Unnamed: 0,rsid,Chromosome,pos,trait,ccre_id,gene_id,gene_name,tissue_hits,tissues,resonance_score,gene_deg,ccre_deg,structure_score,cnt_score
0,esv2676630,chr16,173448,Glycated hemoglobin levels,EH38E1794437,ENSG00000294455.1,ENSG00000294455,0,,1.0,1,1,1.039721,2.039721
1,rs10000702,chr4,156771179,"Glucose (fasting status unknown, maximum, inv-...",EH38E2338838,ENSG00000248629.1,ENSG00000248629,0,,1.0,7,1,2.426015,3.426015
2,rs1000113,chr5,150860514,Crohn's disease,EH38E2421397,ENSG00000237693.6,IRGM,0,,1.0,1,1,1.039721,2.039721


## Ensure 2D layout exists (compute UMAP if missing)
Uses numeric columns; falls back to preferred CNT schema if present.

In [3]:
from sklearn.preprocessing import StandardScaler
numeric_candidates = [c for c in df.columns if df[c].dtype.kind in "if"]
preferred = [c for c in ['pos','tissue_hits','tissues','resonance_score','gene_deg','ccre_deg','structure_score','cnt_score'] if c in df.columns]
num_cols = preferred if len(preferred)>=3 else numeric_candidates
assert 'resonance_score' in df.columns, "Need resonance_score"
if not all(c in df.columns for c in ['x2d','y2d']):
    from umap import UMAP
    X = df[num_cols].fillna(df[num_cols].median()).to_numpy()
    X = StandardScaler().fit_transform(X)
    emb = UMAP(n_components=2, n_neighbors=30, min_dist=0.1, metric='cosine', random_state=42).fit_transform(X)
    df['x2d'], df['y2d'] = emb[:,0], emb[:,1]
print('Has 2D cols:', all(c in df.columns for c in ['x2d','y2d']))

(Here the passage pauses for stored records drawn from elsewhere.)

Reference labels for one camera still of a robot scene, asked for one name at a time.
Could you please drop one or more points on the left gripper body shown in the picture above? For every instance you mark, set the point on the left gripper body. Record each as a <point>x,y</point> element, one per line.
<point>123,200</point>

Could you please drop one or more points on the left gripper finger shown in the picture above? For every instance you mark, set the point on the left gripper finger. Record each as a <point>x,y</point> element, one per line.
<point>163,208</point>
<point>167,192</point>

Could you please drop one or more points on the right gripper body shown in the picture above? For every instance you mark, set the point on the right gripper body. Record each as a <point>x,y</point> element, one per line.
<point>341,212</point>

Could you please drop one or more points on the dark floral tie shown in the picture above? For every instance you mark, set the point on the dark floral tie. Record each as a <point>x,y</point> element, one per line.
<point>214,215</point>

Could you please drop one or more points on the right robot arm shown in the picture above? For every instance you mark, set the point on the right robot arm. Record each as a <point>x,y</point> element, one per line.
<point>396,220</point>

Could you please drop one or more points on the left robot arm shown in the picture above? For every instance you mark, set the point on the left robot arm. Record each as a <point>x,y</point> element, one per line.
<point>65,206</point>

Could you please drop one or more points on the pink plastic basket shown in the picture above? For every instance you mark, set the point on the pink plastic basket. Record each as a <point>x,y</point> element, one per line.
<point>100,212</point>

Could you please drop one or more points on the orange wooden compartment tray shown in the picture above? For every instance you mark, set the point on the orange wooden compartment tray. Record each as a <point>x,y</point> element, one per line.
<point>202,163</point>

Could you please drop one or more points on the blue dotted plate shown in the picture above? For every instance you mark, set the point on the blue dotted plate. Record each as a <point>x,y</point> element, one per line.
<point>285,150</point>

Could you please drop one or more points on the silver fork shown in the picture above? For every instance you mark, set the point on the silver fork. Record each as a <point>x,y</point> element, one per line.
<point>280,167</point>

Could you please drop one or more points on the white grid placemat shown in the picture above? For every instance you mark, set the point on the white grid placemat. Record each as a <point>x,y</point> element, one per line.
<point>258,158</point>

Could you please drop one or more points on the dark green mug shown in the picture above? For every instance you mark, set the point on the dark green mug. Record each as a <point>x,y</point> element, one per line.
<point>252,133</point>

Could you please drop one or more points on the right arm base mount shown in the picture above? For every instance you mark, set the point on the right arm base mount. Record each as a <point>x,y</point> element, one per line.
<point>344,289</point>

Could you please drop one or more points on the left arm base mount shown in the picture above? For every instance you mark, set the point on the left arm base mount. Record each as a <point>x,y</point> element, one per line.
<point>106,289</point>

  updated_mean = (last_sum + new_sum) / updated_sample_count
  T = new_sum / new_sample_count
  new_unnormalized_variance -= correction**2 / new_sample_count


ValueError: Input contains NaN.

## Plotly 3D field (z = resonance_score)
Interacts with slider bands to inspect attractors by resonance bands.

In [None]:
import plotly.graph_objects as go
x, y, z = df['x2d'].to_numpy(), df['y2d'].to_numpy(), df['resonance_score'].to_numpy()
name_col = 'gene_name' if 'gene_name' in df.columns else df.columns[0]
q = np.quantile(z, [0.0, 0.5, 0.75, 0.9, 0.97, 1.0])
bands = list(zip(q[:-1], q[1:]))
frames = []
for i,(lo,hi) in enumerate(bands):
    m = (z>=lo)&(z<=hi)
    frames.append(go.Frame(name=f"Band {i+1}: {lo:.3f}-{hi:.3f}",
                           data=[go.Scatter3d(x=x[m], y=y[m], z=z[m], mode='markers',
                                               marker=dict(size=2, opacity=0.85), text=df[name_col][m],
                                               hovertemplate='<b>%{text}</b><br>x=%{x:.2f} y=%{y:.2f}<br>res=%{z:.4f}<extra></extra>')]))
fig = go.Figure(
    data=[go.Scatter3d(x=x, y=y, z=z, mode='markers', marker=dict(size=2, opacity=0.25), text=df[name_col],
                       hovertemplate='<b>%{text}</b><br>x=%{x:.2f} y=%{y:.2f}<br>res=%{z:.4f}<extra></extra>')],
    frames=frames,
)
fig.update_layout(title='CNT 3D Genomic Field • z = resonance_score',
                  scene=dict(xaxis_title='field‑x', yaxis_title='field‑y', zaxis_title='resonance'),
                  sliders=[dict(active=0, steps=[dict(label=f.name, method='animate', args=[[f.name], {'frame': {'duration': 0, 'redraw': True}, 'mode':'immediate', 'fromcurrent': True}]) for f in frames])])
fig.show()

## Structure‑Reveal Battery
Layer persistence, Leiden (2D vs 3D) with NMI, Moran’s I, MST geodesic stretch, optional persistent homology, and enrichment previews.

In [None]:
import igraph as ig, leidenalg as la
from sklearn.neighbors import NearestNeighbors
from sklearn.metrics import normalized_mutual_info_score as NMI
from scipy.sparse import csr_matrix, tril
from scipy.sparse.csgraph import minimum_spanning_tree, dijkstra

coords3 = np.c_[df['x2d'].to_numpy(), df['y2d'].to_numpy(), df['resonance_score'].to_numpy()]
coords2 = np.c_[df['x2d'].to_numpy(), df['y2d'].to_numpy()]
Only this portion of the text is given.